So, which ones are actually couched in real wisdom? Which tales are being borne out by modern research? Let’s find out:
1. Smile. You’ll feel better.
Grandmothers everywhere are fond of telling their extended spawn to “just smile,” no matter how bad they’re feeling. This, grandmothers posit, will help you convert your sadness to happiness. Ridiculous, right? We smile because we’re happy. We frown because we’re sad. The facial expressions are inadvertent responses to emotional states. Smiling is great and all, but it necessarily follows the emotion. Forcing a smile will not force the emotion. Or will it?
There’s actually evidence showing that forcing yourself to smile when you’re feeling particularly frowny can make you feel better despite yourself.
In one early study, researchers gave pencils to people watching cartoons and told some of them to hold the pencils between their teeth to force a “smile.” The other group were made to frown. The group that held the pencils between their teeth rated the cartoons as funnier than the group that frowned.
Another study that used chopsticks to force smiles instead of pencils found that smiling during stressful situations can reduce the stress response. Participants who gave genuine smiles had even better stress responses, but the chopstick smilers were far better with stress than those instructed to hold neutral faces.
2. Honey cures a cough.
A spoonful of honey seems to be the “cure” for lots of things, but with loads of powerful narcotics available in the pharmacy, usually over the counter, why bother with bee secretions? These are drugs designed with coughs in mind, whereas honey is meant to feed bees. Surely dextromethorphan (DXM), a powerful antitussive with sedative and dissociative effects, is far more effective than bee food at quelling coughs. Let’s see.
In 2007, buckwheat honey went up against honey-flavored DXM to see which treatment helped kids with terrible nighttime coughs sleep best and cough less. Across the board, honey beat DXM. And in perhaps the most sensitive population around — parents of kids with nighttime coughs who just won’t sleep no matter how many stories you read to them nor how many nonsensical lullabies you cobble together on the spot — honey rated as far more effective than the narcotics.
Honey also beat both DXM and diphenhydramine (DPH) — another popular anti-cough drug — in a 2010 trial, improving the sleep quality of coughing children and their parents.
Most recently, a Cochrane review begrudgingly admitted that honey works better than DPH and about as well as DXM for symptomatic relief of nighttime cough. That’s pretty decent.
3. Chicken soup to cure a cold.
It used to be that a grandma’s immediate response to the onset of a sniffle, cough, sore throat, or other common cold foreshadowing was to brew up a big pot of chicken soup. Sure, it tasted good and there was just something comforting about curling up on the couch with a hot mug of brothy goodness, but was it actually helping our immune systems fight off the cold?
Yes:
- Chicken soup has been shown, in an in vitro study, to inhibit the neutrophil migration that triggers the onset of common cold symptoms.

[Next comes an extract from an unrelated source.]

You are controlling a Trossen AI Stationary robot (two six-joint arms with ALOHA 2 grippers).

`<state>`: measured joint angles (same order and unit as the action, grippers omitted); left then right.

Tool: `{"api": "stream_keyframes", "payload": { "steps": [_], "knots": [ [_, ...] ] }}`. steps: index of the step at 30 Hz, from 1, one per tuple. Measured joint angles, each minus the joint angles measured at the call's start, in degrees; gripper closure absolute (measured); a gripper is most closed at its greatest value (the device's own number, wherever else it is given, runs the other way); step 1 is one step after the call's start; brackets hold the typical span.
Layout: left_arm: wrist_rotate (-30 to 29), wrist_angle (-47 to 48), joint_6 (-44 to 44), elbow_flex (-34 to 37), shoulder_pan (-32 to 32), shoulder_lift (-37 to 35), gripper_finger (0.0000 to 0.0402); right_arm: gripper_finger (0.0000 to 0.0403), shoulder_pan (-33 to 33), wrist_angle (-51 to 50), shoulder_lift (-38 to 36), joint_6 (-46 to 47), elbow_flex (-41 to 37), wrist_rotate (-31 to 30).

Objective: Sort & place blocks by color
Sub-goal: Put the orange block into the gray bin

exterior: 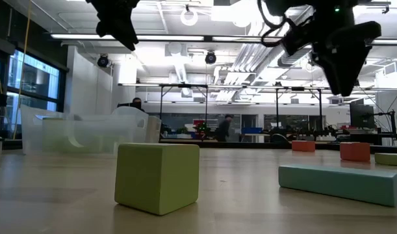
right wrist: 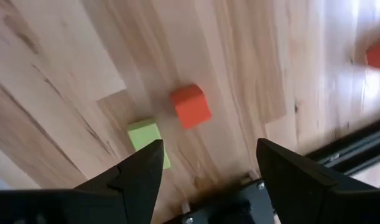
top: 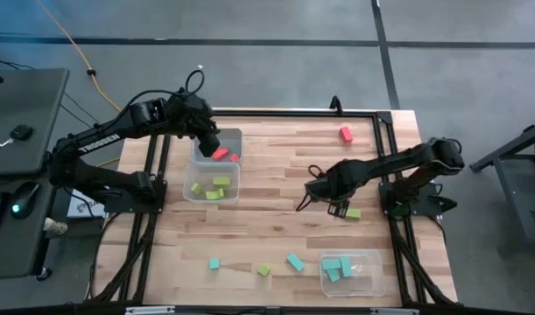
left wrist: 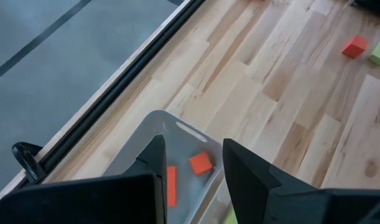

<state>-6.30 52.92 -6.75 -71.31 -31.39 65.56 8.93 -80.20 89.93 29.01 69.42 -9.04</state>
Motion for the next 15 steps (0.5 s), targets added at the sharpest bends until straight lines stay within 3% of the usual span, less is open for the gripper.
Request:
{"api": "stream_keyframes", "payload": {
  "steps": [9,15],
  "knots": [
    [-0.35,-0.01,0.97,0.00,-0.01,0.00,0.0316,0.0155,-0.73,1.79,-8.99,7.71,-5.00,1.05],
    [-0.34,0.00,0.97,0.00,-0.01,0.00,0.0316,0.0155,-4.61,3.82,-12.33,13.21,-6.98,0.22]
  ]
}}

- Glycine, the primary amino acid present in gelatin, can promote better and more restorative sleep (which is important for maintaining immune health and recovering from illness) and it counters the inflammatory load from excessive amounts of methionine in muscle meat.
- Common chicken soup ingredients like garlic can also improve a person’s recovery from the common cold. Just make sure to wait five to ten minutes after chopping or crushing the garlic, as this maximizes formation of anti-inflammatory compounds.

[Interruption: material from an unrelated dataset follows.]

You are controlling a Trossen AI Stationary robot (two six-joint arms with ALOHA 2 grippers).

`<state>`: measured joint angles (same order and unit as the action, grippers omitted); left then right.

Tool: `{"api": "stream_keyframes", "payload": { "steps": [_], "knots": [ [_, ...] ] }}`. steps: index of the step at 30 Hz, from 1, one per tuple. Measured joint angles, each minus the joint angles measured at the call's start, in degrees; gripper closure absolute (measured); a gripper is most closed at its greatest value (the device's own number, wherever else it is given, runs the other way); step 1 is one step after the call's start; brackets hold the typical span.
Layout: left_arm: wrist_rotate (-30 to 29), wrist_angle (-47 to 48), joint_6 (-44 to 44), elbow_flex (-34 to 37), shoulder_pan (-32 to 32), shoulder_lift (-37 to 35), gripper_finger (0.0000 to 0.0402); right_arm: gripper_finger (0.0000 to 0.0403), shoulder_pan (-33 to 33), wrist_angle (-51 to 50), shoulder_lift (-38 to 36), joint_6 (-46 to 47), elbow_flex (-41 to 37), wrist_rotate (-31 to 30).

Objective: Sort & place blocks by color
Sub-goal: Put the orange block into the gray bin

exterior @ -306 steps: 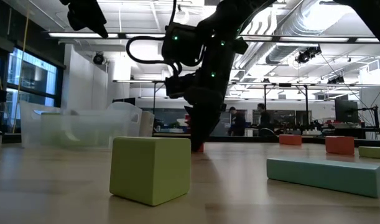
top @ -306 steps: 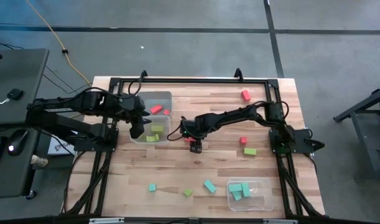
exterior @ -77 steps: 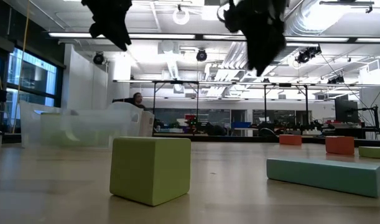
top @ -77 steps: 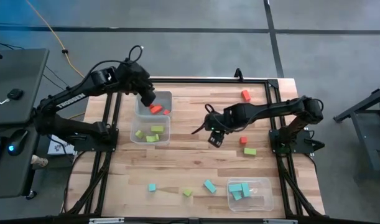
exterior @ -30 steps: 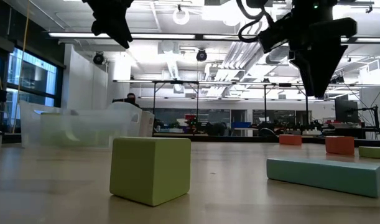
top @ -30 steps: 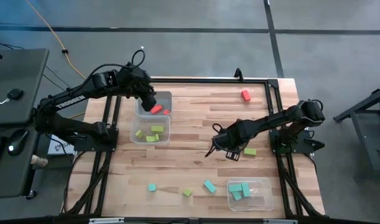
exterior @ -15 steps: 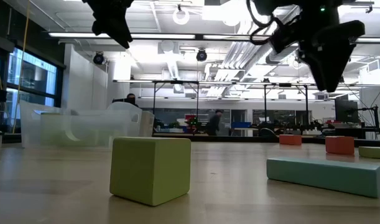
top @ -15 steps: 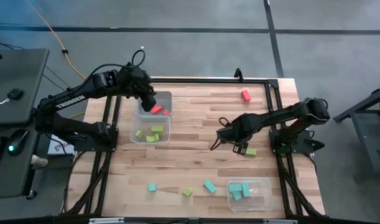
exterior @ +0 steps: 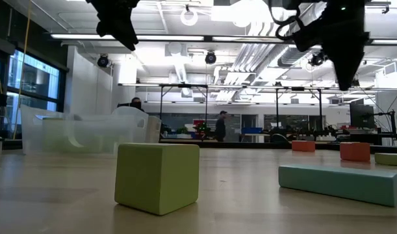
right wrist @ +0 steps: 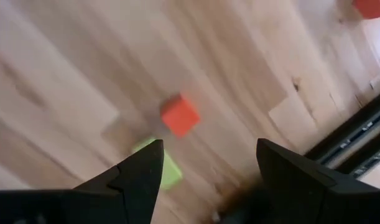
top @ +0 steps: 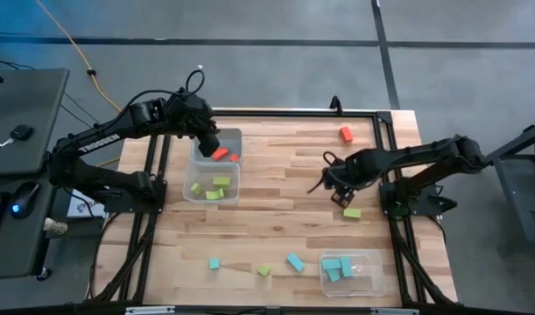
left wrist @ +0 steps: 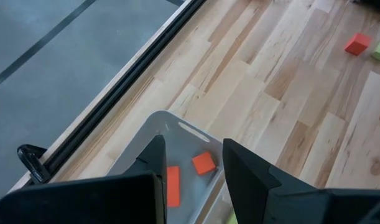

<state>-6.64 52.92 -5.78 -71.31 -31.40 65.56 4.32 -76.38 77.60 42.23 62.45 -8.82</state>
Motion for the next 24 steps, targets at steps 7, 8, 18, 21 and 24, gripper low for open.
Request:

4. An apple a day keeps the doctor away.
Crazy. Apples are just bags of fructose whose sole purpose is to fatten your liver, spike your triglycerides, and give you diabetes. They’re also full of dangerous fiber that feeds the nasties in your gut and gives you gas (and maybe even colon cancer). Why would anyone think that an apple could actually make you healthier, let alone an apple every single day? Surely that’s suicide.
Except that actual research on people who eat actual apples seems to vindicate the old adage.
An apple a day might just keep the oncologist away:
- In vitro evidence shows that apple antioxidants have chemopreventive potential.
- In animal models, apple extracts have protected against skin, breast, and colon cancer.
- Human epidemiology suggests that a daily apple (not MDA, necessarily) might help protect against lung and colon cancer.
An apple a day might just keep the cardiologist away:
- Apple polyphenols can improve blood lipids.
- Apple polyphenols reduce blood pressure.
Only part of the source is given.